- The EU Council has received a new Chat Control proposal with broad support
- CSAM scanning would now be optional, but with some exceptions
- Lawmakers met today (November 12) for further discussion
It’s official, a revised version of the CSAM scanning proposal is back on the table of EU lawmakers – and it’s keeping privacy experts worried.
The law enforcement group met again this morning (November 12) in the Council of the European Union to discuss what critics consider the Chat Control Bill.
This follows a meeting the group held on November 5 and comes as The Danish presidency presented a new compromise after withdrawing the mandatory chat scanning.
As reported by Netzpolitik, the latest proposal for the Child Sexual Abuse Regulation (CSAR) was met with broad support during the November 5 meeting, “with no dissenting votes” or the need for further changes.
The new text, which removes all provisions on detection obligations included in the bill and makes CSAM scanning voluntary, appears to be the winning way to finally find an agreement after more than three years of trying.
However, privacy experts and technologists are not entirely on board, as longtime Chat Control critic and digital rights lawyer Patrick Breyer considers the proposal “a political deception of the highest order.”
Chat control – what’s changing and what’s the risk
There is a catch though. Article 4 would include a possible “mitigative measure” that could be applied to high-risk services to require them to take “all appropriate risk mitigation measures.”
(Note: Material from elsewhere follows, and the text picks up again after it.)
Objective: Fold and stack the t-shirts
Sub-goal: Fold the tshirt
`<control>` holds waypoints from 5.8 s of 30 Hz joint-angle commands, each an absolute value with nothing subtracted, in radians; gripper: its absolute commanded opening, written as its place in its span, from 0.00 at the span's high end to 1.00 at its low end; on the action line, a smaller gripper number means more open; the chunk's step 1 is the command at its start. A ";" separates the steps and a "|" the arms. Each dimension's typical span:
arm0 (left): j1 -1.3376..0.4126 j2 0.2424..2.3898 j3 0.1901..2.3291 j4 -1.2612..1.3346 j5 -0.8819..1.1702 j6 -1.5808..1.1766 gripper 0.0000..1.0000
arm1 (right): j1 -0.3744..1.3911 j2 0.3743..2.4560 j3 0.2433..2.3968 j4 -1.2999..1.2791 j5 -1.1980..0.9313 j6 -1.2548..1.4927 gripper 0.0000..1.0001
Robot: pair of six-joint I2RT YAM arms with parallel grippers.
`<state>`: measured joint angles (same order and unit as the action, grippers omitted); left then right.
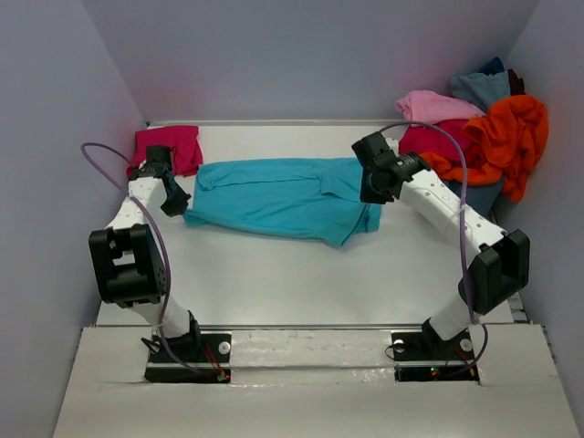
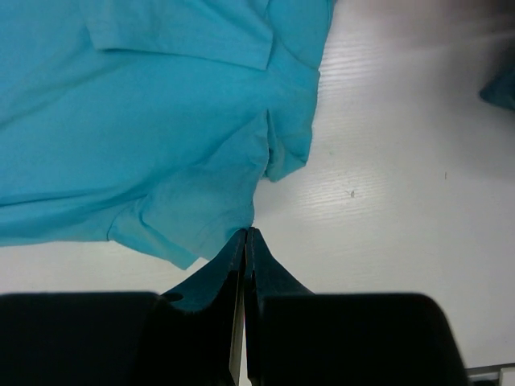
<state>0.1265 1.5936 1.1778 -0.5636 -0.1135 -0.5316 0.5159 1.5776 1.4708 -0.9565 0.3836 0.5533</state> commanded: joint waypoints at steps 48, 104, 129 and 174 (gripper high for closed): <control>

According to Breyer, such a loophole could render the removal of detection obligations “worthless” by nullifying their voluntary nature. He said: “Even client-side scanning (CSS) on our smartphones may soon become mandatory – the end of secure encryption.”
Breaking encryption, the technology that security software like the best VPNs, Signal and WhatsApp use to secure our private communications, has been the strongest argument against the proposal so far.
🚨 They’re bringing #ChatControl back 🚨Hummelgaard doesn’t understand that no means no. Discussion scheduled for tomorrow, so act now: #Privacy #SecuritySource: pic.twitter.com/6icBYHcwbZ11 November 2025
Breyer also warns that the new compromise goes further than the discarded proposal, moving from AI-powered surveillance targeting shared multimedia to scanning private chat texts and metadata as well.
“The public is being played for fools,” Breyer warns. “After loud public protests, several member states including Germany, the Netherlands, Poland and Austria said ‘No’ to Arbitrary Chat Control. Now it’s coming back through the back door.”
Breyer is far from the only one expressing concerns. The German-based encrypted email provider, Tuta, is also sounding the alarm.
“Hummelgaard does not understand that no means no,” writes the provider on X.
To understand the next steps, we now have to wait and see what the results from today’s meeting look like.